INFORMATION PROVIDED:
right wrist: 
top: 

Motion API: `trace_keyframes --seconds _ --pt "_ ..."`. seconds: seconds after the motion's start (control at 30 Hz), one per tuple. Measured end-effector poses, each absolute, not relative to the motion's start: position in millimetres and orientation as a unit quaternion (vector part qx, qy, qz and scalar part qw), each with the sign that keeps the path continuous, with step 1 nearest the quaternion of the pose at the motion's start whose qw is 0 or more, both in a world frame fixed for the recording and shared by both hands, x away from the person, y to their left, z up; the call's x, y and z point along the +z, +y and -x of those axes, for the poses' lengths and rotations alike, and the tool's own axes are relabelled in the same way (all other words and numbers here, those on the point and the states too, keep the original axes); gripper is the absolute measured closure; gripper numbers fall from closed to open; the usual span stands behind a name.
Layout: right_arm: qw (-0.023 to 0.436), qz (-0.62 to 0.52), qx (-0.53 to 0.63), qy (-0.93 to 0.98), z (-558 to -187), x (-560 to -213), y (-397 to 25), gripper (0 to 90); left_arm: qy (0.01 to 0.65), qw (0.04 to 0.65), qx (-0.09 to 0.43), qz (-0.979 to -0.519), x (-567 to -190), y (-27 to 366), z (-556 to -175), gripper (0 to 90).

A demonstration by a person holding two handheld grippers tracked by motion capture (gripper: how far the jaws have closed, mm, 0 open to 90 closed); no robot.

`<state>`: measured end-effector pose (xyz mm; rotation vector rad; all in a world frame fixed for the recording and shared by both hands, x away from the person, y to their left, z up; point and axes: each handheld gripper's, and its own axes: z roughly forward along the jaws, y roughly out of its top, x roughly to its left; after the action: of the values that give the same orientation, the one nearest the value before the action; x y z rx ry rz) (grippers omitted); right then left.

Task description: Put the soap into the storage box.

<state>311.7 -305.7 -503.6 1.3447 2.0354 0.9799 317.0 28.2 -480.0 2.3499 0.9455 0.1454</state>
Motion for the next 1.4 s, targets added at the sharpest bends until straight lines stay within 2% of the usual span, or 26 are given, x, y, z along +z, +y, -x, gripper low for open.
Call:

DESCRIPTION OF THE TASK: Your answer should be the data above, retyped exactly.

WRITTEN REPLY:
right wrist: 
top: 

Motion API: `trace_keyframes --seconds _ --pt "_ ..."`. seconds: seconds after the motion's start (control at 30 Hz), one per tuple. Measured end-effector poses, each absolute, not relative to the motion's start: position in millimetres and orientation as a unit quaternion (vector part qx, qy, qz and scalar part qw), each with the sign that keeps the path continuous, with step 1 nearest the quaternion of the pose at the motion's start whose qw is 0 or more, both in a world frame fixed for the recording and shared by both hands, x away from the person, y to their left, z up; the call's x, y and z point along the +z, +y and -x of those axes, for the poses' lengths and rotations alike, and the tool's own axes are relabelled in the same way (all other words and numbers here, those on the point and the states too, keep the original axes); gripper is the absolute measured closure; gripper numbers fall from closed to open; the usual span stands behind a name.
Layout: right_arm: qw (-0.023 to 0.436), qz (-0.62 to 0.52), qx (-0.53 to 0.63), qy (-0.93 to 0.98), z (-558 to -187), x (-560 to -213), y (-397 to 25), gripper (0 to 90); left_arm: qy (0.01 to 0.65), qw (0.04 to 0.65), qx (-0.09 to 0.43), qz (-0.979 to -0.519), x (-567 to -190), y (-27 to 366), z (-556 to -175), gripper (0 to 90).

A demonstration by a person holding two handheld grippers tracked by motion capture (gripper: how far the jaws have closed, mm, 0 open to 90 closed); no robot.

`<state>`: measured end-effector pose (xyz mm; rotation vector rad; all in a world frame fixed for the recording and shared by both hands, x away from the person, y to their left, z up; point and axes: each handheld gripper's, and its own axes: z roughly forward along the jaws, y roughly out of its top, x roughly to its left; after the action: of the values that give the same orientation, the one nearest the value before the action; x y z rx ry rz) (grippers omitted); right then left.

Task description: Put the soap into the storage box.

<state>311.7 -305.7 -503.6 1.3447 2.0354 0.9799 317.0 28.2 -480.0 2.3499 0.9455 0.1454</state>
Motion for the next 1.4 s, targets added at the sharpest bends until straight lines stay within 2% of the usual span, or 26 are given, x, y, z along +z, +y, -x, gripper low for open.
Call:

That is the complete answer to the exercise.